Why Sweet Tooth Created a Friendlier Apocalypse

Nancie may have preferred a gorier death in Sweet Tooth, but the series doesn’t have a lot of gore to pass around. Despite taking place in a dismal post-apocalyptic society ravaged by a virus, the show based on Jeff Lemire’s comic of the same name doesn’t feature a lot of violence. Sure, there is plenty of implied gore, like when the Big Man Tommy Jepperd (Noso Anozie) uses a bear trap as a melee weapon (that was rad). For the most part, however, Sweet Tooth avoids the uncomfortable conversations about humanity’s penchant for violence raised by its comic source material and other post-apocalyptic storytelling.

According to Schwartz and fellow executive producer Jim Mickle, that was all by design.

“That question came up of, ‘who is this for?’ You start to look at (other post-apocalyptic) shows and I couldn’t really find a similar thing,” Mickle says. “Then as time went on the world was in a dark place and it was like ‘do audiences want to spend the next few years being thrust into a world onscreen that was going to be so melancholic?’”

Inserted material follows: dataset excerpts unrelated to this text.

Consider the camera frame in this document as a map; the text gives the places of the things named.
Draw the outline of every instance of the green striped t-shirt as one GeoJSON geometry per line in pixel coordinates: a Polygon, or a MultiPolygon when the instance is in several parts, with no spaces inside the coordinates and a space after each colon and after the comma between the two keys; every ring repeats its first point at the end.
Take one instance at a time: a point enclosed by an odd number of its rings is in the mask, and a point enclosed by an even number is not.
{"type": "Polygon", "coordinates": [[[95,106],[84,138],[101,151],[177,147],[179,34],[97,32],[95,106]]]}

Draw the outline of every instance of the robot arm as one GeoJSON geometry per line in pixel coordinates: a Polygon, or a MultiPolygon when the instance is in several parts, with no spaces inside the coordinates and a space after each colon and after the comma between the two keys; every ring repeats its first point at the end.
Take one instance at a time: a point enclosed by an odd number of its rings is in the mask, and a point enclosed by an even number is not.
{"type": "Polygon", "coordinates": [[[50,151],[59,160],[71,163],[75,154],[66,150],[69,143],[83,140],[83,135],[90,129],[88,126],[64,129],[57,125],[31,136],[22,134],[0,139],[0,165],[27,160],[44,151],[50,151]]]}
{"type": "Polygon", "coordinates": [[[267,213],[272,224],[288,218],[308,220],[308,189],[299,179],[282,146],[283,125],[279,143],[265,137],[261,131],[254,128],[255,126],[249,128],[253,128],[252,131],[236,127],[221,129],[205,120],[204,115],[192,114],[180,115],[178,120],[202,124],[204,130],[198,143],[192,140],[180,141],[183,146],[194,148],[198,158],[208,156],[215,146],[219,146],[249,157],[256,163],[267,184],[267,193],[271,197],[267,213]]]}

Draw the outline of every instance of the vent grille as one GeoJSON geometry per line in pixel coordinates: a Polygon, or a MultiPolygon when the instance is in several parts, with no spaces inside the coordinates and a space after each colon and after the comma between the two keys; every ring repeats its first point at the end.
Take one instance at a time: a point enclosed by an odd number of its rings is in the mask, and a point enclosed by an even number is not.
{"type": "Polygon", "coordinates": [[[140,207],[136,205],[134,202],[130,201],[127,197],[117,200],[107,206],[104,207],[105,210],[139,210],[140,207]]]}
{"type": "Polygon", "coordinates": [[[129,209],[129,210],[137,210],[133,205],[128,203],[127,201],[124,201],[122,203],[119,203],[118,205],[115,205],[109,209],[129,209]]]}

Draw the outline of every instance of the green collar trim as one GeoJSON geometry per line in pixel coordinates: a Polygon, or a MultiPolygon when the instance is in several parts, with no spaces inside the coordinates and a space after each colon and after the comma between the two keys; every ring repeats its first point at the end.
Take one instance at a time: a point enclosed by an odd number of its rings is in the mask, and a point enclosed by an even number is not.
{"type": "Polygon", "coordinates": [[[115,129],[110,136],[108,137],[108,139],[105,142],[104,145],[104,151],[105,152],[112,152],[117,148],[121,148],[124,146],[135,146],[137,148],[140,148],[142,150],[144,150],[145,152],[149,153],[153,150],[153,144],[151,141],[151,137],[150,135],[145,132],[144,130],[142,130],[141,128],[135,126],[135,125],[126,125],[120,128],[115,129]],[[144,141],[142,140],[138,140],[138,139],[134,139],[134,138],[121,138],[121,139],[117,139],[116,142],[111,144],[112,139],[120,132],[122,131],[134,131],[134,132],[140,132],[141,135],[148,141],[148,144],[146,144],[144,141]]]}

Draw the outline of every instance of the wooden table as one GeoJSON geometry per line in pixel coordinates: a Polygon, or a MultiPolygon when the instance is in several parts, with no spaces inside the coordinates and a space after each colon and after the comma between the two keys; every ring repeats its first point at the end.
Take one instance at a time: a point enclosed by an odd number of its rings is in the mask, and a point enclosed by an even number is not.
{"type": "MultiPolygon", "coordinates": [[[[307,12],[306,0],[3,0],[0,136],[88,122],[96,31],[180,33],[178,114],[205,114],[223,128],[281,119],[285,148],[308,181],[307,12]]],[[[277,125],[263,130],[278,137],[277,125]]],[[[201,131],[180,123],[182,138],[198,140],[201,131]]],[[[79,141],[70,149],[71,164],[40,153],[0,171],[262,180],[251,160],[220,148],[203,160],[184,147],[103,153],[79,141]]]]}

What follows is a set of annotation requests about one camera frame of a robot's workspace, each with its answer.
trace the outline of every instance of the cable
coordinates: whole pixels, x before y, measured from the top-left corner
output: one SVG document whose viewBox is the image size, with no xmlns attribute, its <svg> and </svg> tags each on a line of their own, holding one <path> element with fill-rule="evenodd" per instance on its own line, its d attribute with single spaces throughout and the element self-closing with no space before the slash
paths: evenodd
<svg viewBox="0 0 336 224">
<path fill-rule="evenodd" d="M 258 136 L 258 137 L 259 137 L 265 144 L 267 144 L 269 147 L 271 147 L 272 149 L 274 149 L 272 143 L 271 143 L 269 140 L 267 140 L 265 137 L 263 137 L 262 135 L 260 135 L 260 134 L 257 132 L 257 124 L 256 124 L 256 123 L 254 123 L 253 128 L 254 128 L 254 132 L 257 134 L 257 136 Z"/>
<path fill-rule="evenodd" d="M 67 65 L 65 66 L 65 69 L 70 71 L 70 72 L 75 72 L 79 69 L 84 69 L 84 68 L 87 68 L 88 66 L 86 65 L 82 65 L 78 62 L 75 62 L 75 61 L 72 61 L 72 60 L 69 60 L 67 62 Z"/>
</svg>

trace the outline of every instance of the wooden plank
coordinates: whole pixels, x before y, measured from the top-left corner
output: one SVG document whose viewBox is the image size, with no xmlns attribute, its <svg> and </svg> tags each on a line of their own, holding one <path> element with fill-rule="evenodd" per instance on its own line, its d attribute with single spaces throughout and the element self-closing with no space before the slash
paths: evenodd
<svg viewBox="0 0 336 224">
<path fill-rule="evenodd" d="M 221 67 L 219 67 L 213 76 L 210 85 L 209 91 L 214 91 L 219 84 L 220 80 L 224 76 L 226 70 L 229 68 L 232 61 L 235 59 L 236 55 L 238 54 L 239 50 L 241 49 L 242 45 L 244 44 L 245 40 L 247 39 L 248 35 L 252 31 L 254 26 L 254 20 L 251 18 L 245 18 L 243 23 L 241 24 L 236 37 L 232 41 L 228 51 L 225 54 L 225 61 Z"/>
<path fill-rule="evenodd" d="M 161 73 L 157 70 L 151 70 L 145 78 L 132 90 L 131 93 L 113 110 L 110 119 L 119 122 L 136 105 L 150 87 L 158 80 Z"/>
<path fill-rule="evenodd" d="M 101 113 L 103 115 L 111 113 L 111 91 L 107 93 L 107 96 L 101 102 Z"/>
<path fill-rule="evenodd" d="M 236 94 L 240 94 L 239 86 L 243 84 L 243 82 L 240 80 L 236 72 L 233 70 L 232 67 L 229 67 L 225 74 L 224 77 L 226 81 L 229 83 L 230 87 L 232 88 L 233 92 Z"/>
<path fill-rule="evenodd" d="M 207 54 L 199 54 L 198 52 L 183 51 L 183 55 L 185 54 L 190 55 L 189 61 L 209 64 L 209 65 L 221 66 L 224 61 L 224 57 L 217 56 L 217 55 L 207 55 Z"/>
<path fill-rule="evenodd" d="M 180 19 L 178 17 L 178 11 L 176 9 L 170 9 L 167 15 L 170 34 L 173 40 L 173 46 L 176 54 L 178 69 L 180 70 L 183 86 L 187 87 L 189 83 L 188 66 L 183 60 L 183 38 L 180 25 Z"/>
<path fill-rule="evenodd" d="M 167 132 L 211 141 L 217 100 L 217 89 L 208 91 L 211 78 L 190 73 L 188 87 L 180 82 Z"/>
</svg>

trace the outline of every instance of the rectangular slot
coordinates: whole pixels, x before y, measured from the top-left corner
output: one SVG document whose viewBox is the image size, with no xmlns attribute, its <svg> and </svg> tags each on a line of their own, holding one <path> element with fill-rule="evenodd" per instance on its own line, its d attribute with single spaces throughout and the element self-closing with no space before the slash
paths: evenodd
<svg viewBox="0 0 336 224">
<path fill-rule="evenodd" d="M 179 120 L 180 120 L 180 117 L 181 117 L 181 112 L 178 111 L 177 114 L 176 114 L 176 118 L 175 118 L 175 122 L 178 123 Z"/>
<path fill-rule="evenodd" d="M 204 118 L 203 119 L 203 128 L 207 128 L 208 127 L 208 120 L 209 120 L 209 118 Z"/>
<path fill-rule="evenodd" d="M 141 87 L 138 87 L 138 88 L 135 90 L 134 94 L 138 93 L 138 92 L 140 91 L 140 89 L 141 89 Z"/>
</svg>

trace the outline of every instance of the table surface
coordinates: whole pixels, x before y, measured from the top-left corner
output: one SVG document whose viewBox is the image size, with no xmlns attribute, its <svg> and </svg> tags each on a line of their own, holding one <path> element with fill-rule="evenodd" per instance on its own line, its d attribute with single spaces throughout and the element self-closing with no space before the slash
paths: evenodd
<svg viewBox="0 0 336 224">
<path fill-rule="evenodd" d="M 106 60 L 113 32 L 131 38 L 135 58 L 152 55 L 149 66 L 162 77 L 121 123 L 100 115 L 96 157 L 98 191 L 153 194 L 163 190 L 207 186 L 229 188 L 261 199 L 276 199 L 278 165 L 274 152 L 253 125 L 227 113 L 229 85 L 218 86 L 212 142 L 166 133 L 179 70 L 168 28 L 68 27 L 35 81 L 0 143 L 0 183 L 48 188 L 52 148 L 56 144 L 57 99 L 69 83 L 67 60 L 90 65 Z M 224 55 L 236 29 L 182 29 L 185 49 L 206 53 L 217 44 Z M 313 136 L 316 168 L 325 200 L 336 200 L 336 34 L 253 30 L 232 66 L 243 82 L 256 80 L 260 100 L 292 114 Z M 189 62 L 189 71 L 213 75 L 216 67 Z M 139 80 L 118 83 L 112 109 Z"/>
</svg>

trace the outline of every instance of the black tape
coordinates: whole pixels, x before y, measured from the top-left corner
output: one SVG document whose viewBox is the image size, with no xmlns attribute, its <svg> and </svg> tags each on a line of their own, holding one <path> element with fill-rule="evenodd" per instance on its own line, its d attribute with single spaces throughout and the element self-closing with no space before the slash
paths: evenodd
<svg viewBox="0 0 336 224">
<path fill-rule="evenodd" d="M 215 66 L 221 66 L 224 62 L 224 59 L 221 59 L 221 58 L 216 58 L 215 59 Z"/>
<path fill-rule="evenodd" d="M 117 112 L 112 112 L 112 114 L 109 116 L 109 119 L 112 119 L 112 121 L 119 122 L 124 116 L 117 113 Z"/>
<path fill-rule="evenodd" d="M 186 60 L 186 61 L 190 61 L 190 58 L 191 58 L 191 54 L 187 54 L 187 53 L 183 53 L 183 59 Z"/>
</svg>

The world has indeed become a bit more melancholic since Lemire’s comic about a world-ending virus and the arrival of animal-human hybrids was first published in 2009. Back then AMC’s The Walking Dead had not yet premiered its first episode and the post-apocalyptic storytelling renaissance was a ways away…perhaps because the apocalypse itself felt particularly far away. 

Now, the world that Sweet Tooth’s cheerful first season arrives into is coming off the heels of a pandemic that many viewers could be forgiven for thinking inspired the show. It did not, of course, given the timelines involved but the series still felt the effects of the COVID-19 pandemic anyway, having to halt its New Zealand production mid-filming. In 2021, it seems like there’s always an apocalypse of sorts underway somewhere, which is something that actor Neil Sandilands (who plays the villainous General Abbott) notes.

“I get a little bit clumsy around those ideas of ‘post-apocalyptic’,” Sandilands says. “What is that supposed to mean, ‘dystopian future’? Who says we’re not living in the apocalypse right now? Is this utopia that we’re living in now? Everything around me seems pretty messed up.”